Patrick Truchon's Web Portal

Archive for April, 2010


Posted by Patrick on April 24, 2010

(Photo by natetherobot licensed CC By-Nc-Na.)

The Hard Way

We all know that we should backup our files regularly, but most of us don’t.  Who wants to spend half an hour every few days sifting through folders and copying important files on an external hard drive.  Of course, one way to not think about this process is to simply copy everything, but that takes a lot of extra disk space and a time.  Thinking this way about backing up is the same as thinking about cleaning your desk: it takes precious brain resources, and time.

The Automatic Way

The thing is, though, that backing up is not at all like cleaning a desk.  We’re not good at doing repetitive work, but computers are; all they need are clear instructions: what to backup, and where to back it up.  There are lots of free backup utilities [1] to help give those instructions, but not all of them are that good.  Here are three basic features a good backup utility should have:

  1. The first time you use it, it should help you decide what you want to backup, then it should be able to do its job as often as you need it to without bugging you again.
  2. To save time, it should be able to know which files changed since the last backup and which didn’t, and only copy those that changed (instead of all of them).
  3. It should keep different “versions” of your backups so you can travel back in time when needed.  But to save disk space, it shouldn’t duplicate the actual data of different versions when it’s the same.

What I Do

I searched a long time for a utility that could do all of this, but found that most of them added too many unnecessary features or were too “user friendly” by forcing me to use an automatic recovery procedure that made the whole thing kind of cryptic.  If I ever need to recover a lost file, I don’t want to just press a button to recover the whole thing, I want to navigate to my file and recopy it to my computer.  Not wanting an “auto-recovery” feature may seem like a step back, but I have two reasons for this: first, most of the time, when I need to recover files, it’s because I made a mistake by deleting them, not because my system crashed.  But even in the event of a system failure, I would probably use the “opportunity” to install a new system, so I don’t necessarily want to recover all my files.

In any case, what I wanted was a backup utility, not a recovery program.  So finally, after failing to find what I wanted, I ended up writing my own backup script using rsync [3] and cp -al [4].  Here is what it does.

  1. First, I need to tell it what I want to backup and where.  I do this (only once) by editing the script.
  2. When I’m ready to backup, the first stage of the process copies the files.  The program rsync looks at the folder I want to backup and makes itself a list all the files in it (with some details like their size, date of last change, etc.).  Then, it does the same thing with the backup folder.  Finally, it compares the lists, deletes the items from the backup folder that are no longer on my computer, and updates the ones that have changed.
  3. Finally, the program cp -al (on GNU/Linux) or cpio (on OS X) makes what seems to be a copy of the entire backup folder and adds the date.  The important difference is that it doesn’t actually copy the files, but created hard links [5] instead.  What that means is that even though it looks like there are two folders containing the same data, they are actually two folder names sharing the data.  When I make a new backup, the recent folder will be updated (in step 2), and a new hard link copy will be made.  Each time, the hard linked copies share the data that hasn’t changed, but possess their own versions of the files that are different.

The Result

The only thing I have to do is press on a button to load the script, enter my password, and watch the whole thing go.  At the end, I get a new version of my backup sitting along side the previous ones.
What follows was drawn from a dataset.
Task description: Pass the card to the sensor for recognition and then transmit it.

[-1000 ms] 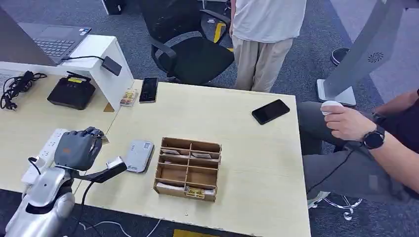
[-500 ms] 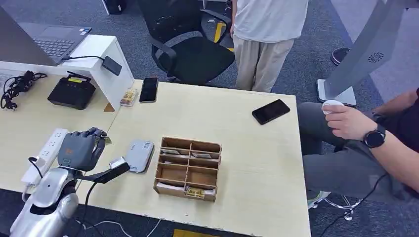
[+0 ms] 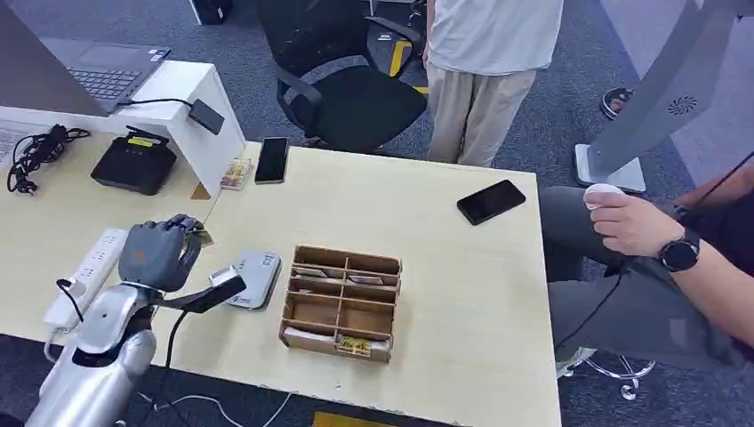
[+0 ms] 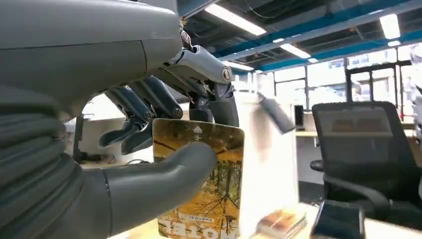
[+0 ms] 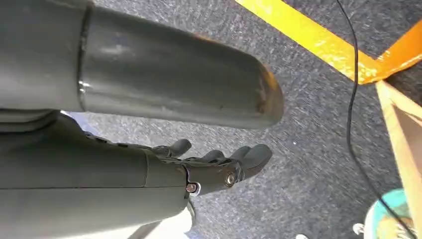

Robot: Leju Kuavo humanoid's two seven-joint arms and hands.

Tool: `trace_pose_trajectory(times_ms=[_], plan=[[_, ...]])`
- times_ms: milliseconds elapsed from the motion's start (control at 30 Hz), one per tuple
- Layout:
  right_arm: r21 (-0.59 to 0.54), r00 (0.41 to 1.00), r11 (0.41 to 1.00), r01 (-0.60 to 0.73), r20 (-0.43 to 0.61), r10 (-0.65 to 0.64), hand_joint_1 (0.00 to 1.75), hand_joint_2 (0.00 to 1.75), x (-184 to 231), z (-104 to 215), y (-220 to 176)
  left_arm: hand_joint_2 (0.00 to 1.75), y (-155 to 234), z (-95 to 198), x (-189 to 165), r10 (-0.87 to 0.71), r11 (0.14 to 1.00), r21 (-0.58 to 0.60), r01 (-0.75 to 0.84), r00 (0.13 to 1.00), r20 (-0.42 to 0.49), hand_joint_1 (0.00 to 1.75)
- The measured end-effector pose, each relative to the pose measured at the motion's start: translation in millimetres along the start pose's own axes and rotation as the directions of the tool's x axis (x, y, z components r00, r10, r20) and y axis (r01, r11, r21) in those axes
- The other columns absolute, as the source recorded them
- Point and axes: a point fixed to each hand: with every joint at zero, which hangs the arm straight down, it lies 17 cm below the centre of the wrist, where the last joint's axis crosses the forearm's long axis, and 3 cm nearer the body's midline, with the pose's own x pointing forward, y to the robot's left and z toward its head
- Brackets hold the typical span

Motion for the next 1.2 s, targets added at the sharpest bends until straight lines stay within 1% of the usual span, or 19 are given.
trace_pose_trajectory(times_ms=[100,200,267,333,467,567,967,1200], plan=[[0.001,1.000,1.000,0.011,-0.001,-0.011,0.00,0.00,-3.0,-0.1,-1.9,1.75,-1.4,-18.8,17.5,0.010,1.000,0.006,-0.011,1.000,0.020,1.75],[0.003,1.000,1.000,0.012,-0.008,-0.012,0.00,0.00,-7.9,1.5,-0.1,1.75,-2.4,-25.7,26.5,0.019,1.000,0.012,-0.020,0.999,0.031,1.75],[0.005,1.000,1.000,0.002,-0.007,-0.001,0.00,0.00,-7.7,1.4,0.0,1.75,-3.5,-25.8,26.5,0.028,1.000,0.015,-0.028,0.999,0.026,1.75],[0.009,1.000,1.000,-0.020,-0.008,0.020,0.00,0.00,-6.7,1.1,0.7,1.75,-5.1,-20.3,19.1,0.037,0.999,0.016,-0.037,0.999,0.006,1.75],[0.014,0.999,0.999,-0.045,-0.003,0.045,0.00,0.00,1.8,-0.4,2.6,1.75,-11.4,8.8,-0.8,0.032,0.999,-0.007,-0.032,0.999,-0.005,1.75],[0.012,0.999,0.999,-0.050,0.010,0.050,0.00,0.00,10.4,-2.5,0.9,1.75,-14.6,21.8,-9.2,0.019,0.999,-0.025,-0.019,1.000,-0.007,1.75],[0.014,0.998,0.998,-0.055,0.025,0.054,0.00,0.00,17.0,-2.9,2.3,1.75,-13.4,31.9,-17.6,0.001,0.999,-0.033,-0.001,1.000,-0.012,1.75],[0.021,0.999,0.999,-0.049,0.008,0.049,0.00,0.00,12.5,-0.7,7.4,1.75,-11.6,36.4,-18.5,-0.017,0.999,-0.036,0.017,1.000,-0.001,1.75]])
If I check the size of each of these folders, it looks like they are all about 170GB in size.  In truth, though, all these folders share most of the data.  When I use a different way to look at the size, I see that the first backup has the biggest size, and the newest backups are smaller since they only contain the “difference”:

ptruchon@Home:/media/HD$ sudo du -shc *

93G BackUp_20091113_030205
81G BackUp_20091206_095256
12G BackUp_20100105_103154
4.3G BackUp_20100120_064439
7.3G BackUp_20100203_064727
6.9G BackUp_20100209_202706
795M BackUp_20100301_063811
659M BackUp_20100312_152826
788M BackUp_20100322_232813
9.8G BackUp_20100329_093746
1.3G BackUp_20100401_105604
1.2G BackUp_20100415_093503
3.0G BackUp_20100418_063632
878M BackUp_20100421_224022

At School

At our school, we also give all our students 3GB of server space to store their files or post things online.  I’ve adapted my script so that every student can backup their school folder (not their entire computer) to their server space easily.  Here’s a quick introductory video demonstrating the procedure in Quicktime or ogg Theora format.

To use these scripts, you need to be using GNU/Linux, or Mac OS X (sorry Windows).  Simply download them from my Webfolder [2] and read my Wiki Notes [6] for more information.  I will probably add more detailed instructions later, but feel free to email me if you have any questions.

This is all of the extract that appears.